( 참고 : 패스트 캠퍼스 , 한번에 끝내는 컴퓨터비전 초격차 패키지 )
Representation Learning (3)
3. Unsupervised Representation Learning
(4) Place Recognition
1. NetVLAD (2016)
( NetvLAD : CNN architecture for weakly supervised place recognition, Arandjelovic et al., CVPR 2015 )
(1) Visual Place Recognition
- finding place image, given query image
- challenges
- same place, but different camera pose/illumination, occlusion, truncation….
(2) Solution
- solve by instance-level image retrieval
- Find image descriptor
(3) Contributions
- Hand-engineering \(\rightarrow\) CNN features
- large dataset from Google street view
- End-to-end training, using time machine images
(4) NetVLAD : A generalized VLAD layer
- VLAD = Vector of Locally Aggregated Descriptors
- widely used in instance-level retrieval / classificaiton
- NetVLAD = (cnn)Network + VLAD
(5) Weakly-supervised Ranking Loss
- Triplet-set
- \(\left(q,\left\{p_{i}^{q}\right\},\left\{n_{j}^{q}\right\}\right)\).
- positive = closest from query ( based on GPS (lat,long) )
- \(p_{i *}^{q}=\underset{p_{i}^{q}}{\operatorname{argmin}} d_{\theta}\left(q, p_{i}^{q}\right)\).
- Triplet-loss : \(d_{\theta}\left(q, p_{i *}^{q}\right)\).
- Loss function : \(L_{\theta}=\sum_{j} l\left(\min _{i} d_{\theta}^{2}\left(q, p_{i}^{q}\right)+m-d_{\theta}^{2}\left(q, n_{j}^{q}\right)\right)\)
Why “weakly” supervised?
- Do not have “real positive”…just treat “closests image based on GPS” as positive!
Code
- https://github.com/Nanne/pytorch-NetVlad/blob/master/netvlad.py
class NetVLAD(nn.Module):
def __init__(self, num_clusters=64, dim=128,
normalize_input=True, vladv2=False):
super(NetVLAD, self).__init__()
self.num_clusters = num_clusters # K
self.dim = dim # N ( = H x W )
self.alpha = 0
self.vladv2 = vladv2 $$ vladv1 or vladv2
self.normalize_input = normalize_input
self.conv = nn.Conv2d(dim, num_clusters, kernel_size=(1, 1), bias=vladv2) #1d-conv
self.centroids = nn.Parameter(torch.rand(num_clusters, dim))

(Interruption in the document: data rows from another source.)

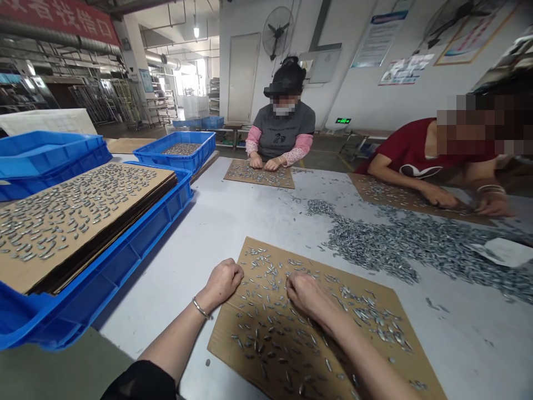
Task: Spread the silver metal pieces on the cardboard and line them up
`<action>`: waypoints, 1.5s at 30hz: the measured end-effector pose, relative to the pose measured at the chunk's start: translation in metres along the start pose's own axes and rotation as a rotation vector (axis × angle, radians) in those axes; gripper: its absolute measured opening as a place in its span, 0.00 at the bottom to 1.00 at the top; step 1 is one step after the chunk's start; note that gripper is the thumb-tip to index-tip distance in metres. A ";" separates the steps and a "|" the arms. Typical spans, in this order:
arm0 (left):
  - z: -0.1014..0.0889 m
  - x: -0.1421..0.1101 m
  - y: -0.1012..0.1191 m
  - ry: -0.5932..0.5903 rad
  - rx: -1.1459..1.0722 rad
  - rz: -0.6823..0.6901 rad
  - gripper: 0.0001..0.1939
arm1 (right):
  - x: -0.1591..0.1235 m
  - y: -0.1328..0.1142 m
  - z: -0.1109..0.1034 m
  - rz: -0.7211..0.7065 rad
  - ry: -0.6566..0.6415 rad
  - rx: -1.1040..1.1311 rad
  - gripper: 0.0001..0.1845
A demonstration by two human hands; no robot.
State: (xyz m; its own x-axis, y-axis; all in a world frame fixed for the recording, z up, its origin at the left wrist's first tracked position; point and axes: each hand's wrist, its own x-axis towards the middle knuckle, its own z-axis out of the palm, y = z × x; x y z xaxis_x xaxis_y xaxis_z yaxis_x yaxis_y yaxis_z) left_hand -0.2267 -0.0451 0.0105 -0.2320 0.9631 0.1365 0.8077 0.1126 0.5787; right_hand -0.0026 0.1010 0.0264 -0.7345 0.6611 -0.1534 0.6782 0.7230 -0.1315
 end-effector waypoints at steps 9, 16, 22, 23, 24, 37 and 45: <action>0.001 0.000 0.002 0.016 0.058 0.019 0.12 | 0.019 -0.029 -0.004 -0.090 0.022 0.023 0.09; 0.005 -0.002 0.001 0.050 0.126 0.081 0.12 | 0.024 -0.038 0.008 -0.175 0.042 0.104 0.10; 0.008 -0.003 0.000 0.060 0.120 0.085 0.12 | 0.032 -0.022 -0.002 -0.119 0.069 0.240 0.11; 0.008 -0.003 0.000 0.059 0.120 0.079 0.11 | 0.034 -0.019 -0.004 -0.092 0.080 0.220 0.11; 0.008 -0.003 0.000 0.059 0.121 0.072 0.11 | 0.035 -0.018 -0.005 -0.076 0.083 0.195 0.10; 0.009 -0.003 0.002 0.039 0.146 0.046 0.12 | 0.037 -0.049 -0.014 0.030 -0.027 0.102 0.13; 0.009 -0.001 0.001 0.031 0.171 0.023 0.13 | 0.055 -0.042 -0.010 -0.097 -0.007 0.146 0.12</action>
State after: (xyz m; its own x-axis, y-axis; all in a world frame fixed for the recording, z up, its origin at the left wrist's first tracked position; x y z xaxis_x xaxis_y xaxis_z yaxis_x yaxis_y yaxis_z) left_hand -0.2206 -0.0433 0.0034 -0.2268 0.9581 0.1747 0.8930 0.1331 0.4299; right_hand -0.0714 0.1085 0.0329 -0.7966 0.5882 -0.1394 0.6011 0.7461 -0.2863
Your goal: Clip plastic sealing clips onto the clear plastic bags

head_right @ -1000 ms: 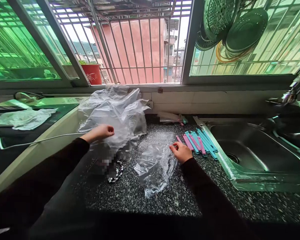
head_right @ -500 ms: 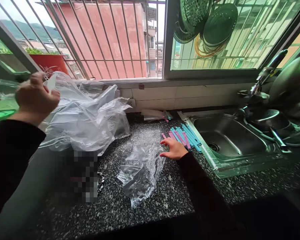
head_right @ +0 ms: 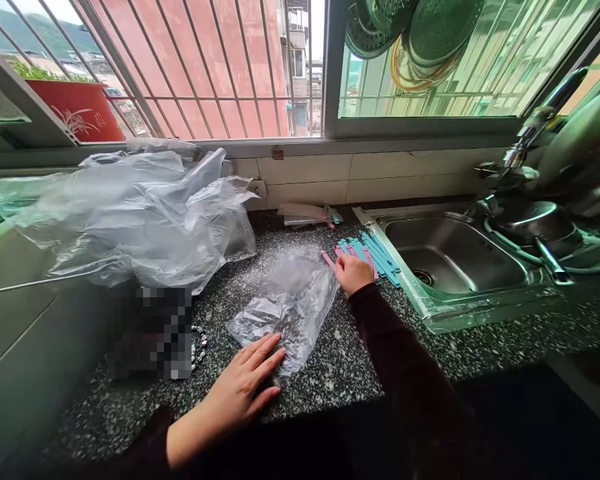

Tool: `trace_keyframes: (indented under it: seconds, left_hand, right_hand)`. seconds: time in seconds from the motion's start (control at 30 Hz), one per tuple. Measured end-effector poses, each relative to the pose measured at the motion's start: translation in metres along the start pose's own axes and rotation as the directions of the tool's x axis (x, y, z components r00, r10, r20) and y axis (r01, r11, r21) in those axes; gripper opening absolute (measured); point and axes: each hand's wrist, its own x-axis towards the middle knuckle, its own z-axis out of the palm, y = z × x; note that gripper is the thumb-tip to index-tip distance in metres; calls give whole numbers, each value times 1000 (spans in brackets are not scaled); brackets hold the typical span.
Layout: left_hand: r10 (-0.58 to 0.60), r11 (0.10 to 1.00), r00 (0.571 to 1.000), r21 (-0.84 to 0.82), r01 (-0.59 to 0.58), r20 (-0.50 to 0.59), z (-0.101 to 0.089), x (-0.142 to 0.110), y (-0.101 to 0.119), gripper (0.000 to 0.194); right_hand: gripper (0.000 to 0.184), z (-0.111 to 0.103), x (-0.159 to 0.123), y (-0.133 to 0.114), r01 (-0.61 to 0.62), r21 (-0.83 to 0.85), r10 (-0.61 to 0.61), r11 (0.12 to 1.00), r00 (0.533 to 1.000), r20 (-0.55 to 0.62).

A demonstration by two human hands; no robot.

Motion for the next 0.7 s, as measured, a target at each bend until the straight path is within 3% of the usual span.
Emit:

def init_params(self, clsts, traindescs):
if self.vladv2 == False:
clstsAssign = clsts / np.linalg.norm(clsts, axis=1, keepdims=True)
dots = np.dot(clstsAssign, traindescs.T)
dots.sort(0)
dots = dots[::-1, :] # sort, descending
self.alpha = (-np.log(0.01) / np.mean(dots[0,:] - dots[1,:])).item()

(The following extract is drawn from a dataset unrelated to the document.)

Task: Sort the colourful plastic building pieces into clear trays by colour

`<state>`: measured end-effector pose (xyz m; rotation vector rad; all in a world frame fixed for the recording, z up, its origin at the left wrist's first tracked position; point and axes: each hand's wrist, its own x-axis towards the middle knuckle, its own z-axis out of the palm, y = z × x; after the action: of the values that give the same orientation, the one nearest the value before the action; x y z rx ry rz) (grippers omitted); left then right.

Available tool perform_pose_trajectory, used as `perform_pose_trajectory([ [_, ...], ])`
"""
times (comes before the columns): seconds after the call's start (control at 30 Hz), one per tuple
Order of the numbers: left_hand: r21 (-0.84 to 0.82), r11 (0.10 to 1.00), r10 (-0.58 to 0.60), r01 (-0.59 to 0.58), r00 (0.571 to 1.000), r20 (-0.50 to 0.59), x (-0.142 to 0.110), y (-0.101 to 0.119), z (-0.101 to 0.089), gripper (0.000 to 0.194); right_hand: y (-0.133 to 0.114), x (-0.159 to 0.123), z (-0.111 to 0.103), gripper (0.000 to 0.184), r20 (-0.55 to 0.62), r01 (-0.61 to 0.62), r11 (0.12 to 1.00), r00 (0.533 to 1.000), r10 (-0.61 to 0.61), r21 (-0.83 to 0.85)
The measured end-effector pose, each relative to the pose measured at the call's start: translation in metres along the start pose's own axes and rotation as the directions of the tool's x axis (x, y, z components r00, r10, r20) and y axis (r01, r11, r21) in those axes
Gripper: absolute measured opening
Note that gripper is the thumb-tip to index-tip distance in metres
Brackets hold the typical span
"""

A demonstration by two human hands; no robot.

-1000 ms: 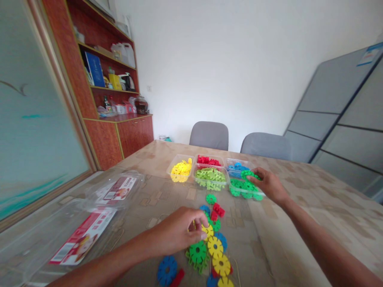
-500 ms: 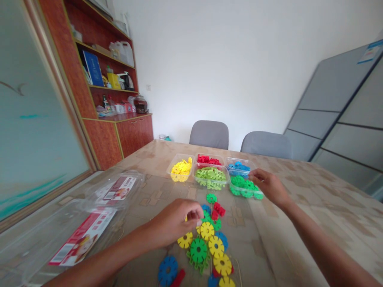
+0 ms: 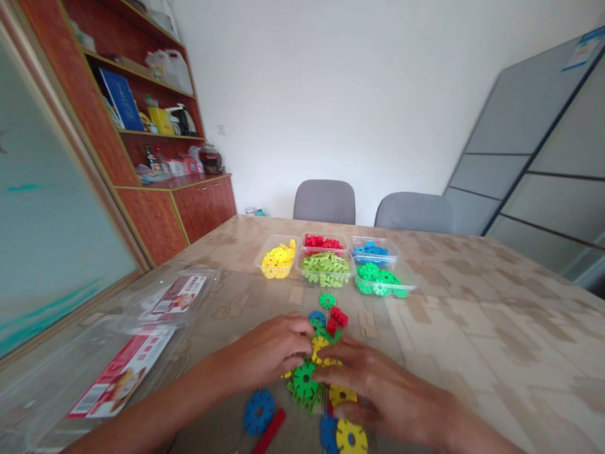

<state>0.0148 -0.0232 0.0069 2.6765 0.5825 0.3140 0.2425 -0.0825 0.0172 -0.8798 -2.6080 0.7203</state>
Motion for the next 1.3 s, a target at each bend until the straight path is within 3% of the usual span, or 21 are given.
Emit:
perform_pose_trajectory([
  [0.03, -0.001, 1.0, -0.005, 0.005, 1.0, 0.012, -0.001, 0.001, -0.001, 0.005, -0.001, 0.001, 0.001, 0.04, 0.023, 0.0, 1.0, 1.0, 0.0, -0.005],
  [0.33, 0.01, 0.998, -0.062, 0.061, 0.995, 0.073, -0.006, -0.002, 0.005, 0.035, 0.023, -0.008, -0.01, 0.014, -0.015, -0.083, 0.996, 0.996, 0.083, -0.042],
  [0.7, 0.022, 0.999, -0.053, 0.05, 0.99, 0.13, -0.005, 0.003, 0.007, 0.058, 0.044, -0.016, -0.018, 0.015, -0.024, -0.233, 0.968, 0.972, 0.232, -0.097],
  [0.97, 0.005, 0.999, -0.036, 0.036, 0.983, 0.181, -0.005, 0.006, 0.004, 0.056, 0.045, -0.02, -0.02, 0.015, 0.009, -0.301, 0.953, 0.953, 0.302, -0.024],
  [1.17, -0.021, 1.0, -0.003, 0.006, 0.987, 0.159, -0.004, 0.006, 0.001, 0.021, 0.049, -0.022, -0.021, 0.014, 0.061, -0.352, 0.935, 0.935, 0.349, 0.048],
  [1.3, 0.0, 0.999, -0.044, 0.045, 0.99, 0.131, -0.004, 0.001, -0.001, 0.012, 0.049, -0.021, -0.021, 0.015, 0.04, -0.351, 0.936, 0.936, 0.35, 0.037],
])
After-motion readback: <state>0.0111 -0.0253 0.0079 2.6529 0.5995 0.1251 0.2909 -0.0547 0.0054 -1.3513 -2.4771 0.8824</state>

self.centroids = nn.Parameter(torch.from_numpy(clsts))
self.conv.weight = nn.Parameter(torch.from_numpy(self.alpha*clstsAssign).unsqueeze(2).unsqueeze(3))
self.conv.bias = None
else:
knn = NearestNeighbors(n_jobs=-1)
knn.fit(traindescs)
del traindescs
dsSq = np.square(knn.kneighbors(clsts, 2)[1])
del knn
self.alpha = (-np.log(0.01) / np.mean(dsSq[:,1] - dsSq[:,0])).item()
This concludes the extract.